Your instructions >> As the answer, set down the lines below from the one containing "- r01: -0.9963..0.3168" through the one containing "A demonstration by", exactly and inclusively, and no others.

· · · · ·

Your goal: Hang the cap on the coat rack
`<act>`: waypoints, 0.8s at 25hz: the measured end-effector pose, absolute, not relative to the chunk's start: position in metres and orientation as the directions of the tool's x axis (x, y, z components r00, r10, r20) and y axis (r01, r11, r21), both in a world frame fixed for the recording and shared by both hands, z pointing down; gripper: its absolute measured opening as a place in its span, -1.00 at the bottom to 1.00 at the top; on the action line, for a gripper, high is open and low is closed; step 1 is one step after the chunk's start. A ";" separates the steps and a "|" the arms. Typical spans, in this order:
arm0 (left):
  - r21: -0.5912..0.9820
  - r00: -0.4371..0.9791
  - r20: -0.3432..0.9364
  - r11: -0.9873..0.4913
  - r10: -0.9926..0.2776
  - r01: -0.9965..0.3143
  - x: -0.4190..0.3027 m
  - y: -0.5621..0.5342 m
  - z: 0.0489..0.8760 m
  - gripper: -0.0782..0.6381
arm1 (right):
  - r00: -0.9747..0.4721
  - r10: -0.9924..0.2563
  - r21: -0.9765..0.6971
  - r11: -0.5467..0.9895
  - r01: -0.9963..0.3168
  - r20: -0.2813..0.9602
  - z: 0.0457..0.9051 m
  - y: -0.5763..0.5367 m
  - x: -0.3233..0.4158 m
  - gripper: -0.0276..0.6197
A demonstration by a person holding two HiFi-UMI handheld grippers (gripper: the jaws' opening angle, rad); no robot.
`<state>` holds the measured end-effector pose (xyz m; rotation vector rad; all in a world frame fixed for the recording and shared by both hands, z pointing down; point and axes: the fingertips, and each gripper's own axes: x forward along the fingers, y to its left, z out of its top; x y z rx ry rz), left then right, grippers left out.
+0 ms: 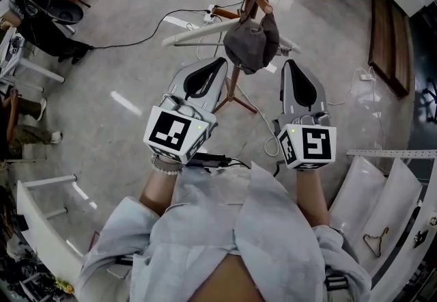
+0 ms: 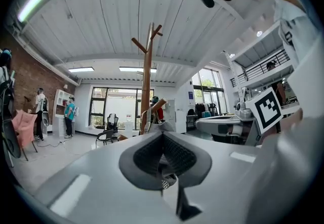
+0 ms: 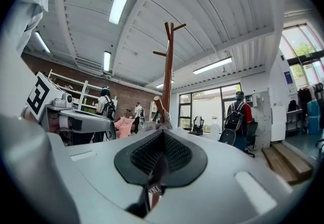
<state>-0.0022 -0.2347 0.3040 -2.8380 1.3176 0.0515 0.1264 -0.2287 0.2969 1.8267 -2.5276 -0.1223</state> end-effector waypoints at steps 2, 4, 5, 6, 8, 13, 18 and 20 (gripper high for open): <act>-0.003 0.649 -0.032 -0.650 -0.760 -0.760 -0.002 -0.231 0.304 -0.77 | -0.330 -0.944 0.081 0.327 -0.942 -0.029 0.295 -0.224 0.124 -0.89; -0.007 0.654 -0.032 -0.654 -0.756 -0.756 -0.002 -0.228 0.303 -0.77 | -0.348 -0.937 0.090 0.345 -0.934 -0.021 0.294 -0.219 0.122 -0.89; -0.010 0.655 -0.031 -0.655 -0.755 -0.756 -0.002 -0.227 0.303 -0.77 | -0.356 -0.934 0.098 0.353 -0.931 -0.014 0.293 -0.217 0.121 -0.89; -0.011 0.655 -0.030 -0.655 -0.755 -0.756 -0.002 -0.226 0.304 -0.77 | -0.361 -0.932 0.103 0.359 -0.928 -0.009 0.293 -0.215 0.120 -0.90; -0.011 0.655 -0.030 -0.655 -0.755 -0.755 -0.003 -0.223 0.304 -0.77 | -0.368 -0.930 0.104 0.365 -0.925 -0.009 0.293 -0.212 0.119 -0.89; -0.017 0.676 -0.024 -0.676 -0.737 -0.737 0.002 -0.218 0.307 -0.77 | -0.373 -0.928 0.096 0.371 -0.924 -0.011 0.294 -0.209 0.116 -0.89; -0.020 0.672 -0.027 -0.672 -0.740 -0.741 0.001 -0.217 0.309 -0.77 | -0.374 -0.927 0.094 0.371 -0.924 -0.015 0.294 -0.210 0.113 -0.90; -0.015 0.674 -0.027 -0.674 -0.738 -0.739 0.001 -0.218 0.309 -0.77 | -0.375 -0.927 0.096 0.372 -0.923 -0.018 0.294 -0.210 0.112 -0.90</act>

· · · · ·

Finished exercise >>
  - r01: -0.9963..0.3168
  - r20: -0.2813..0.9602
  - z: 0.0457..0.9051 m
  - y: -0.5763..0.5367 m
  - x: -0.3233..0.4158 m
  - gripper: -0.0276..0.6197
A demonstration by a person holding two HiFi-UMI handheld grippers (gripper: the jaws' opening angle, rad); no robot.

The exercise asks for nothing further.